▶ [ACTIVITY]: Every line of the entries below from the one containing "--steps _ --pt" to the one containing "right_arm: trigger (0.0", both ends included, must be written out exactly. No other line belongs in the answer.

[Saved data entries]
+++++

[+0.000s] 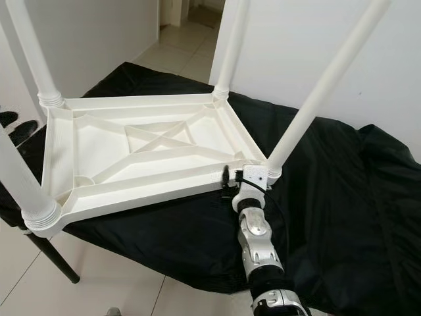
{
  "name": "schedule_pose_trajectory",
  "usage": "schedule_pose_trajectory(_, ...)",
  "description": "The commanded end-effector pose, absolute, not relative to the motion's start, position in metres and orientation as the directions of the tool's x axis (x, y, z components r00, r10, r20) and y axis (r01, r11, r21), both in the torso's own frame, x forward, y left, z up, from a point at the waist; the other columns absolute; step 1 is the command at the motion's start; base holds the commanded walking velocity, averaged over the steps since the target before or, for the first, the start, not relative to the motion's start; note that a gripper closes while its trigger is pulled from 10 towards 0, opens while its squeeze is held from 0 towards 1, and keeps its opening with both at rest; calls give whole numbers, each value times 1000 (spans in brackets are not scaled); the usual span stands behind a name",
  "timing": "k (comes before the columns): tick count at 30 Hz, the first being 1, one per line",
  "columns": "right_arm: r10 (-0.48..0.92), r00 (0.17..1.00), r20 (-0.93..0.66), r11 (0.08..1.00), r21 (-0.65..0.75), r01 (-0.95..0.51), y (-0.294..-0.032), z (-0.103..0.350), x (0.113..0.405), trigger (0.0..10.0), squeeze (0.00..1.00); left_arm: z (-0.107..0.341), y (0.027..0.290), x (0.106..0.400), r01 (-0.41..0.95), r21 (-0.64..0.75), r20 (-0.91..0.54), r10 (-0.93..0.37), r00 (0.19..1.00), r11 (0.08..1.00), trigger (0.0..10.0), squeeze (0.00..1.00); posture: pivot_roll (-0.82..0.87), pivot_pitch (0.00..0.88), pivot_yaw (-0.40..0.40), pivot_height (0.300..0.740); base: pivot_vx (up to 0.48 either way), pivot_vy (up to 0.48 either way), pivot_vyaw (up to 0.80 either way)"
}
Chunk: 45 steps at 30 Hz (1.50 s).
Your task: Building children table
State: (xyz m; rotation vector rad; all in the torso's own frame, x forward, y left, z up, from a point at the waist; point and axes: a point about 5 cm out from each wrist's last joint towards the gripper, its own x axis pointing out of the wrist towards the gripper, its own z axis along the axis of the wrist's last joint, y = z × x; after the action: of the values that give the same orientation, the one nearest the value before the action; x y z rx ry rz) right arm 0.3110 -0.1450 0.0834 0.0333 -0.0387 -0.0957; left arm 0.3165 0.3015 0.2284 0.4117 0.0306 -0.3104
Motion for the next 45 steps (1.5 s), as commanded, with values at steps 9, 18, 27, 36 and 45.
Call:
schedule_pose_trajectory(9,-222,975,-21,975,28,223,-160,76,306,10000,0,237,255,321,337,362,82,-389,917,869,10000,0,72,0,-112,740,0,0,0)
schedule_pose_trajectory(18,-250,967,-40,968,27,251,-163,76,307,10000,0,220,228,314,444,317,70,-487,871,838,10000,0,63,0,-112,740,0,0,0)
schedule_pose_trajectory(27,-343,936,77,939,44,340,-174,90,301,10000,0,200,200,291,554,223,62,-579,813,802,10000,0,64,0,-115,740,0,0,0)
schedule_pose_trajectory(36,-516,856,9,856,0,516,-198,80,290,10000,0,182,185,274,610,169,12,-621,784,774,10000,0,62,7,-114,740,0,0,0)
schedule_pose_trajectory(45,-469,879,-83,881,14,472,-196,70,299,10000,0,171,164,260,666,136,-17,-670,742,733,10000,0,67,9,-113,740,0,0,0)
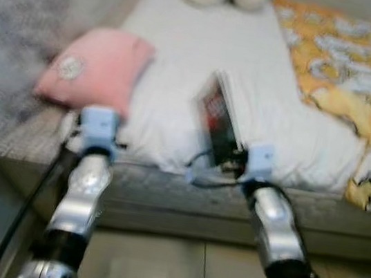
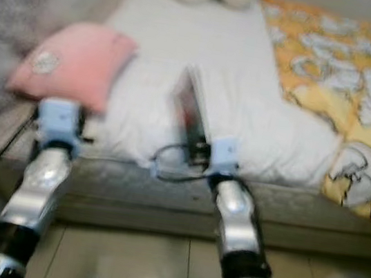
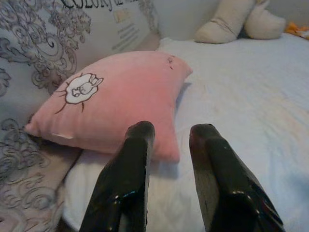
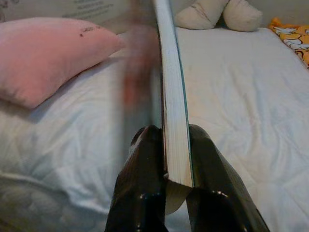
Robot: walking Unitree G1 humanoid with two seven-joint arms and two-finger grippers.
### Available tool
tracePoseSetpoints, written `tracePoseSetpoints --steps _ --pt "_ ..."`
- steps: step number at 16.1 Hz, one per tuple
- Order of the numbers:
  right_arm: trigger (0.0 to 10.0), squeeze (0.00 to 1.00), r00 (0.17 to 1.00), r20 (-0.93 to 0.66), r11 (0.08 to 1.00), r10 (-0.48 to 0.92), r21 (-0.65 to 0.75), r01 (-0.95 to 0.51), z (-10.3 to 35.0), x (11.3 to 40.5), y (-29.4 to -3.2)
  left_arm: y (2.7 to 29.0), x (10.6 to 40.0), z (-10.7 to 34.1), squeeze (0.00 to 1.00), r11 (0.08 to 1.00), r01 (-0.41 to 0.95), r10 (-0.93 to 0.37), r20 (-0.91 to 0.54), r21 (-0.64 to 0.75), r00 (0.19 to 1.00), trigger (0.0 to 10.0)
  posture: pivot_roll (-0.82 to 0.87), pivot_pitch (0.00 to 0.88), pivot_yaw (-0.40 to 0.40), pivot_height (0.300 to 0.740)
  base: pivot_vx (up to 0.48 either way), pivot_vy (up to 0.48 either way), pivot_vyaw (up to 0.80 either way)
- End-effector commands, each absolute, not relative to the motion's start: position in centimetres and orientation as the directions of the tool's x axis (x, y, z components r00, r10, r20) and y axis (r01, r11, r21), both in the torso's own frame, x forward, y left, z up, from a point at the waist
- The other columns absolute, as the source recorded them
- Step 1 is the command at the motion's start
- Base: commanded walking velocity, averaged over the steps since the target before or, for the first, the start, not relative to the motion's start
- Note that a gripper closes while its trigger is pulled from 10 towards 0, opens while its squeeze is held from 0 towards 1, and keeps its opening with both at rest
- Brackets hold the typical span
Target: Clean up the room
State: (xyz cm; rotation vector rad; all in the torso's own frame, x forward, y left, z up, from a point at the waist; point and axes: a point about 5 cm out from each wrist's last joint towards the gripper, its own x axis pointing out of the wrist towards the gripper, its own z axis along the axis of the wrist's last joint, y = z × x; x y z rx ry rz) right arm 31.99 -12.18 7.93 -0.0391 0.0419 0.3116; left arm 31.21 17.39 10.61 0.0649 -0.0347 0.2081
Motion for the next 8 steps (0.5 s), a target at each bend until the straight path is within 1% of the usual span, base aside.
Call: tracePoseSetpoints --steps 1,3,6,8 --pt "0.0 0.00 0.971 0.050 0.972 0.235 -0.029 -0.233 9.6 32.3 -14.1 16.7 31.1 12.3 0.00 0.977 -0.215 0.213 0.135 0.001 0.968 10.0 -0.06 0.000 0.007 0.731 0.428 0.000 0.00" --pt "0.0 0.00 0.970 0.046 0.971 0.237 -0.027 -0.236 9.4 32.1 -14.2 16.3 31.1 12.3 0.00 0.980 -0.199 0.196 0.133 0.006 0.972 10.0 -0.07 0.000 0.010 0.731 0.409 0.249 0.00" --pt "0.0 0.00 0.966 0.053 0.968 0.251 -0.025 -0.250 9.6 32.3 -13.7 17.3 31.6 12.7 0.00 0.969 -0.246 0.245 0.135 -0.010 0.960 10.0 -0.07 0.000 0.012 0.731 0.411 0.247 0.00" --pt "0.0 0.00 0.966 0.052 0.967 0.254 -0.029 -0.253 9.6 32.3 -13.7 17.7 31.8 12.7 0.00 0.968 -0.250 0.248 0.123 -0.003 0.961 10.0 -0.06 0.000 0.011 0.731 0.311 0.364 0.00"
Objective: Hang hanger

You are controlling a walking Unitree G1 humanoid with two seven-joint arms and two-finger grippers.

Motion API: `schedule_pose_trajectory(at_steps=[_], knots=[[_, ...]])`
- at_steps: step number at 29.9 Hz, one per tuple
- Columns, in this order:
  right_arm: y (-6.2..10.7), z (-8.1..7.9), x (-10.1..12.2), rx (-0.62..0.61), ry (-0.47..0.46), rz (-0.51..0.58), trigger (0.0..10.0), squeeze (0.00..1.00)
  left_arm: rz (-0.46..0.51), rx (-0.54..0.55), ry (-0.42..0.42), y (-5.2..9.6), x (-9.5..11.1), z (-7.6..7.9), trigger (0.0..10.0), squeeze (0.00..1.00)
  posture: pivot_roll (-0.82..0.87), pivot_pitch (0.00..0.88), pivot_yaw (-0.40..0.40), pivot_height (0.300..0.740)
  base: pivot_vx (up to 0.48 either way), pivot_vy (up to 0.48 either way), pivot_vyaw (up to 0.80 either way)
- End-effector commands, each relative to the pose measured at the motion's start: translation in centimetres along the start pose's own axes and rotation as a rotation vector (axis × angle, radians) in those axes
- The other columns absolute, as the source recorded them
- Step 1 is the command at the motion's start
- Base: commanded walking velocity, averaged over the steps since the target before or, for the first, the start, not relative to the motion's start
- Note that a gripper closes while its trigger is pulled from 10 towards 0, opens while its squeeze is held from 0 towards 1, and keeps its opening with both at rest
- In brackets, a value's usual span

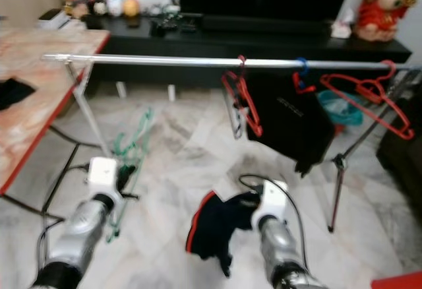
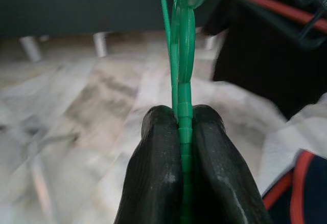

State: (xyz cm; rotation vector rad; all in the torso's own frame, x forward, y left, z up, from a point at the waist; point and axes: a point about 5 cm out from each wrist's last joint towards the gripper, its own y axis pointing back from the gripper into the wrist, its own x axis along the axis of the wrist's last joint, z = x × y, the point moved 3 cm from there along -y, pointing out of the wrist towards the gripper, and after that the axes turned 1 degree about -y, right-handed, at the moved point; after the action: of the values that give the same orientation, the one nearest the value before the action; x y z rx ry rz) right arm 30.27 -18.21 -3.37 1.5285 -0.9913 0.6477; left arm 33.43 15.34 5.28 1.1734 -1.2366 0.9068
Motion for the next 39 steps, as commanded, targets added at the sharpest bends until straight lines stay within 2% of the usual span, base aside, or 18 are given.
schedule_pose_trajectory(at_steps=[1, 3, 21, 25, 28, 29, 33, 35, 39], knots=[[-0.3, -1.1, 0.6, 0.022, 0.026, 0.017, 10.0, 0.0, -0.002, 0.036, -0.017, 0.2, 0.2, -1.4, 10.0, 0.0, 0.03, 0.0, -0.065, 0.74, 0.39, 0.0, 0.0], [-0.3, -1.2, 0.6, 0.028, 0.0, 0.019, 10.0, 0.0, -0.004, 0.035, -0.017, 0.2, 0.2, -1.4, 10.0, 0.0, 0.03, 0.0, -0.065, 0.74, 0.39, 0.0, 0.0], [0.0, -0.4, -0.4, -0.028, -0.022, -0.019, 10.0, 0.0, -0.021, -0.042, -0.051, 0.1, 0.5, -1.3, 10.0, 0.0, 0.04, 0.0, -0.066, 0.74, 0.395, 0.0, 0.0], [-0.1, -0.5, -0.5, -0.028, -0.022, -0.023, 10.0, 0.0, -0.073, -0.165, -0.123, -0.2, 0.2, -0.2, 10.0, 0.0, 0.04, 0.0, -0.064, 0.74, 0.33, 0.0, 0.0], [-0.1, -0.5, -0.4, -0.026, -0.022, -0.021, 10.0, 0.0, -0.097, -0.214, -0.145, -0.2, -0.1, 0.2, 10.0, 0.0, 0.04, 0.0, -0.063, 0.74, 0.0, 0.0, 0.0], [-0.1, -0.6, -0.3, -0.024, -0.029, -0.014, 10.0, 0.0, -0.106, -0.213, -0.171, -0.4, -0.1, 0.2, 10.0, 0.0, 0.04, 0.0, -0.062, 0.74, 0.0, 0.0, 0.0], [-0.2, -0.8, -0.2, -0.017, -0.023, -0.011, 10.0, 0.0, -0.101, -0.215, -0.172, -1.1, 0.5, 0.3, 10.0, 0.0, 0.04, 0.0, -0.062, 0.74, 0.0, 0.0, 0.0], [-0.2, -0.9, 0.0, -0.014, -0.029, -0.003, 10.0, 0.0, -0.083, -0.219, -0.172, -1.9, 1.7, 0.4, 10.0, 0.0, 0.03, 0.0, -0.06, 0.74, 0.0, 0.0, 0.0], [-0.3, -1.0, 0.2, -0.011, -0.029, 0.002, 10.0, 0.0, -0.071, -0.254, -0.188, -2.6, 2.6, 0.9, 10.0, 0.0, 0.03, 0.0, -0.056, 0.74, 0.0, 0.0, 0.0]])
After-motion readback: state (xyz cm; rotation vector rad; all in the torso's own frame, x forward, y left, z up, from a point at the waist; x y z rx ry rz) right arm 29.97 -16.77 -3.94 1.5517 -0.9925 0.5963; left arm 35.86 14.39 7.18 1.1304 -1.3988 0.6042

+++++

▶ [EXERCISE OUTPUT]:
tracePoseSetpoints, written `tracePoseSetpoints --steps _ --pt "_ ..."`
- steps: step number at 16.1 Hz, one per tuple
- Order of the numbers:
  right_arm: trigger (0.0 to 10.0), squeeze (0.00 to 1.00), r00 (0.17 to 1.00), r20 (-0.93 to 0.66), r11 (0.08 to 1.00), r10 (-0.48 to 0.92), r21 (-0.65 to 0.75), r01 (-0.95 to 0.51), z (-10.3 to 35.0), x (11.3 to 40.5), y (-29.4 to -3.2)

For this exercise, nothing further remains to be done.